## [DATA EXTRACTS]

◇ ◇ ◇ ◇

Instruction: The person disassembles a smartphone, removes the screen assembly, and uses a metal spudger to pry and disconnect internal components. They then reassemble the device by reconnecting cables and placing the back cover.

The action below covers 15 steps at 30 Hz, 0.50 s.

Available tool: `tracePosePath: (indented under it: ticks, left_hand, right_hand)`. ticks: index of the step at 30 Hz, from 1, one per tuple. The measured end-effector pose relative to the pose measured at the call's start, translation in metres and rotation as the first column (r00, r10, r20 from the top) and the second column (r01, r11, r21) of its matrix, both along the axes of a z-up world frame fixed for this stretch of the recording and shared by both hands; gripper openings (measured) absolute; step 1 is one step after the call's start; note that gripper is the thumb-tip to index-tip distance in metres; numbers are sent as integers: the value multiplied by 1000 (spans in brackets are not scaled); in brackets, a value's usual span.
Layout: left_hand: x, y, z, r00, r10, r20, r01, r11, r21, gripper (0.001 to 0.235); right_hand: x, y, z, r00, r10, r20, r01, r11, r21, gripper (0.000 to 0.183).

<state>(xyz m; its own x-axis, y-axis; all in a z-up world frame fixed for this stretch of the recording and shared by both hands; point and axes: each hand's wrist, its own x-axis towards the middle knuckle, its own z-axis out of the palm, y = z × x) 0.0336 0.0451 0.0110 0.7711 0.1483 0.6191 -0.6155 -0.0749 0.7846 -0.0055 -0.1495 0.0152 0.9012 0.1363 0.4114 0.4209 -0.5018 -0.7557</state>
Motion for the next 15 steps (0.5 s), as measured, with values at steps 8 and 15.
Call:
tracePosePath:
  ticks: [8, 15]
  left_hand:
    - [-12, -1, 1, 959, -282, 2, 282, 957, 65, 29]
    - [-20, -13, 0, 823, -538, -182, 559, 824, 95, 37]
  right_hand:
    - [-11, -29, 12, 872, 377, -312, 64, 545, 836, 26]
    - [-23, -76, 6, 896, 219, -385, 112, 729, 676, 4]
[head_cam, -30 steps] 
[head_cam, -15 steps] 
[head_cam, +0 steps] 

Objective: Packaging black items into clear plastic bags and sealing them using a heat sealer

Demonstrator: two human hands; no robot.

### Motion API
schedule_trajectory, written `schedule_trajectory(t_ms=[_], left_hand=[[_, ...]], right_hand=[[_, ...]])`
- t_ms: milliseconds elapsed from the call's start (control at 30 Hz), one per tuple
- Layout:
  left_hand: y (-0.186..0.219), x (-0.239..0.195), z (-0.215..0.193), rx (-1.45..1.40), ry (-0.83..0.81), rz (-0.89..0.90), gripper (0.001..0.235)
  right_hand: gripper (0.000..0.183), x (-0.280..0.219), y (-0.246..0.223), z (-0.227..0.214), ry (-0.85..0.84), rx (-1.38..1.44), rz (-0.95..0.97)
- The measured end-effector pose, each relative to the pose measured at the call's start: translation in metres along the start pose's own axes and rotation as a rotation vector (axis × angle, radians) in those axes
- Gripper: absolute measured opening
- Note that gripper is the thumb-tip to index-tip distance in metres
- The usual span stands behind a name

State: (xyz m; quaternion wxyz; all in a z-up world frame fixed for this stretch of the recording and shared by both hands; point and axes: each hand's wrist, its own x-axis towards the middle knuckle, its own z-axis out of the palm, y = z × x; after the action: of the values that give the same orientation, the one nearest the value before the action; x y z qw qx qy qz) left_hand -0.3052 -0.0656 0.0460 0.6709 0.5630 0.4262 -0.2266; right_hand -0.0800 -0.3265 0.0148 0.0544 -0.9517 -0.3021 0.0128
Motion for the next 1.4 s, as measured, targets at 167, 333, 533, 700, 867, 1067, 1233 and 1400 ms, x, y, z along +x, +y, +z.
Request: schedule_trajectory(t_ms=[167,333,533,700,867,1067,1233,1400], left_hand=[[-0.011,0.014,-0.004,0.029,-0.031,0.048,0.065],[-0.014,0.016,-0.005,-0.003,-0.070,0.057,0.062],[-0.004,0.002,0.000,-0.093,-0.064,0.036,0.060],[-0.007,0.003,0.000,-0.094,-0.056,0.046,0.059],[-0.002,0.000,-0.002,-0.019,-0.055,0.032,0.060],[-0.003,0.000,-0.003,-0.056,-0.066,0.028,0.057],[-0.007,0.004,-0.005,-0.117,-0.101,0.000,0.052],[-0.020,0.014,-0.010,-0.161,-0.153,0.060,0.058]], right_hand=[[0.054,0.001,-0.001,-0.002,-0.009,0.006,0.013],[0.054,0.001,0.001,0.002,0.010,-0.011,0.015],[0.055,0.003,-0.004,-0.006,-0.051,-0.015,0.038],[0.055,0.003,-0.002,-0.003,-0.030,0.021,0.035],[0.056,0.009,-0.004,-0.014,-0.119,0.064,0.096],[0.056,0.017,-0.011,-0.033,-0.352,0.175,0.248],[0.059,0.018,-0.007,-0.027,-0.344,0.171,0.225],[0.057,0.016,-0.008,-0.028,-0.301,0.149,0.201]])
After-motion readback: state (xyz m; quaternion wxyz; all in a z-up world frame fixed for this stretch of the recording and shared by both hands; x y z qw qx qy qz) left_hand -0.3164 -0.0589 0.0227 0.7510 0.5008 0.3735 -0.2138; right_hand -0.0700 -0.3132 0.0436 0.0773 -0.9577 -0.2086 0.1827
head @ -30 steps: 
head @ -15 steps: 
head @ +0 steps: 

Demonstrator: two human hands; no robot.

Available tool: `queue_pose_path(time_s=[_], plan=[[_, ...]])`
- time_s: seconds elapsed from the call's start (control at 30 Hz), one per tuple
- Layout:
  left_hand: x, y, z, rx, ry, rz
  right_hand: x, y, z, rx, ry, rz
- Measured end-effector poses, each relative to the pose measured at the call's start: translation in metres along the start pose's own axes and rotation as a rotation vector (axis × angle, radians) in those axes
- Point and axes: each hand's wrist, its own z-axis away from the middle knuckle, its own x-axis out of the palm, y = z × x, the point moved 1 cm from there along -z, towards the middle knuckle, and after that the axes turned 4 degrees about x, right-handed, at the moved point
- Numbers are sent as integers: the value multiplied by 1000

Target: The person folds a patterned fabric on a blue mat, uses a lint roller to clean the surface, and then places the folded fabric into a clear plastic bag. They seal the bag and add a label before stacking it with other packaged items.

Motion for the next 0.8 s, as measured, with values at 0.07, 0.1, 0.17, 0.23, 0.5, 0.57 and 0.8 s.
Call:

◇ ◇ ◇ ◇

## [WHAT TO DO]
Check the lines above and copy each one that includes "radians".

## [EXERCISE RESPONSE]
- The measured end-effector pose, each relative to the pose measured at the call's start: translation in metres along the start pose's own axes and rotation as a rotation vector (axis × angle, radians) in those axes
- Measured end-effector poses, each relative to the pose measured at the call's start: translation in metres along the start pose's own axes and rotation as a rotation vector (axis × angle, radians) in those axes

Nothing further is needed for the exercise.